→ **PROBLEM DESCRIPTION**:
Exactly as written, output the lines below starting from the first and ending with the line that contains "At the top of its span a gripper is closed"; omit pictures.

====

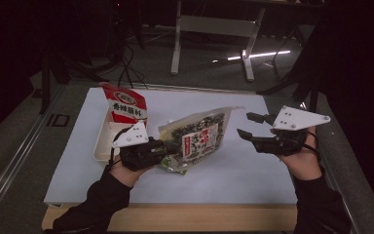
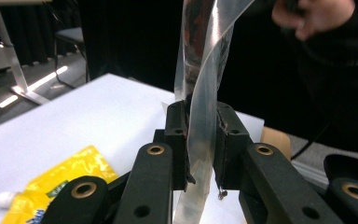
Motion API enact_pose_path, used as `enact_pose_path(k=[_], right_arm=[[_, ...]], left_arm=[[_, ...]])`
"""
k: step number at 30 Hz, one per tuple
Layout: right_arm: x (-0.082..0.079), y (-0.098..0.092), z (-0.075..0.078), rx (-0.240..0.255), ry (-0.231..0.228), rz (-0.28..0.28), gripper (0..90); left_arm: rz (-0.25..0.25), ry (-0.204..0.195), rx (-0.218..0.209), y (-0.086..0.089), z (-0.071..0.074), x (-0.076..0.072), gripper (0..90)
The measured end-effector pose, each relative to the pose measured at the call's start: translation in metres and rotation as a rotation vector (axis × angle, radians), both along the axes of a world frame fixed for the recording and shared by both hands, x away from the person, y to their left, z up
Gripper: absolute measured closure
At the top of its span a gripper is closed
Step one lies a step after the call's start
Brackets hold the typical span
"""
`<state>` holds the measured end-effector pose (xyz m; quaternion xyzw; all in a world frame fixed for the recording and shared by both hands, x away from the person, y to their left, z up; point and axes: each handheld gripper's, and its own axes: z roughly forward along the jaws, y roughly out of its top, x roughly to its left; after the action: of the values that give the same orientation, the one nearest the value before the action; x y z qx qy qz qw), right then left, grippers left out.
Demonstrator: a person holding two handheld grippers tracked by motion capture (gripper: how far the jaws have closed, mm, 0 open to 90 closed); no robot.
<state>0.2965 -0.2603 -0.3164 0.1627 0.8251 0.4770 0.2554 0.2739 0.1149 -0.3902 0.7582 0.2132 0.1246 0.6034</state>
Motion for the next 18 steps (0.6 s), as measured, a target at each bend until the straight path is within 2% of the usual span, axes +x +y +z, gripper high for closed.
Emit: enact_pose_path(k=[1,2,3,5,7,9,10,14,16,18], right_arm=[[0.001,-0.001,-0.005,0.021,0.006,-0.007,39.7],[0.001,-0.001,-0.005,0.021,0.006,-0.007,39.7],[0.004,-0.001,-0.013,0.050,0.040,-0.002,35.4],[0.006,0.000,-0.022,0.077,0.060,-0.020,33.2],[0.009,-0.001,-0.032,0.124,0.095,-0.024,29.3],[0.010,-0.002,-0.035,0.137,0.101,-0.030,28.4],[0.012,-0.003,-0.046,0.170,0.120,-0.019,21.8],[0.013,-0.003,-0.058,0.190,0.136,-0.012,17.2],[0.014,-0.001,-0.071,0.218,0.150,0.005,14.3],[0.014,0.000,-0.078,0.198,0.167,0.014,13.9]], left_arm=[[0.000,0.000,0.000,0.000,0.000,0.000,80.0],[0.005,-0.002,0.000,0.002,0.002,0.000,80.0],[0.012,-0.007,0.003,0.007,0.005,0.000,80.0],[0.033,-0.017,0.010,0.015,0.009,0.000,80.0],[0.048,-0.016,0.020,0.021,0.011,0.000,80.0],[0.063,-0.015,0.021,0.026,0.011,0.000,80.0],[0.069,-0.015,0.027,0.028,0.011,0.000,80.0],[0.096,-0.012,0.032,0.042,0.010,0.001,79.9],[0.118,-0.006,0.029,0.051,0.010,0.001,79.9],[0.147,-0.010,0.033,0.062,0.010,0.001,79.9]])
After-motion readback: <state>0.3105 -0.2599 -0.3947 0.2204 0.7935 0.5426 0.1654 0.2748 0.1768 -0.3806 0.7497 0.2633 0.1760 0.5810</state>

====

→ **OUTPUT BELOW**:
Motion API enact_pose_path, used as `enact_pose_path(k=[_], right_arm=[[_, ...]], left_arm=[[_, ...]])`
"""
k: step number at 30 Hz, one per tuple
Layout: right_arm: x (-0.082..0.079), y (-0.098..0.092), z (-0.075..0.078), rx (-0.240..0.255), ry (-0.231..0.228), rz (-0.28..0.28), gripper (0..90); left_arm: rz (-0.25..0.25), ry (-0.204..0.195), rx (-0.218..0.209), y (-0.086..0.089), z (-0.071..0.074), x (-0.076..0.072), gripper (0..90)
The measured end-effector pose, each relative to the pose measured at the call's start: translation in metres and rotation as a rotation vector (axis × angle, radians), both along the axes of a world frame fixed for the recording and shared by both hands, x away from the person, y to their left, z up
Gripper: absolute measured closure
At the top of its span a gripper is closed

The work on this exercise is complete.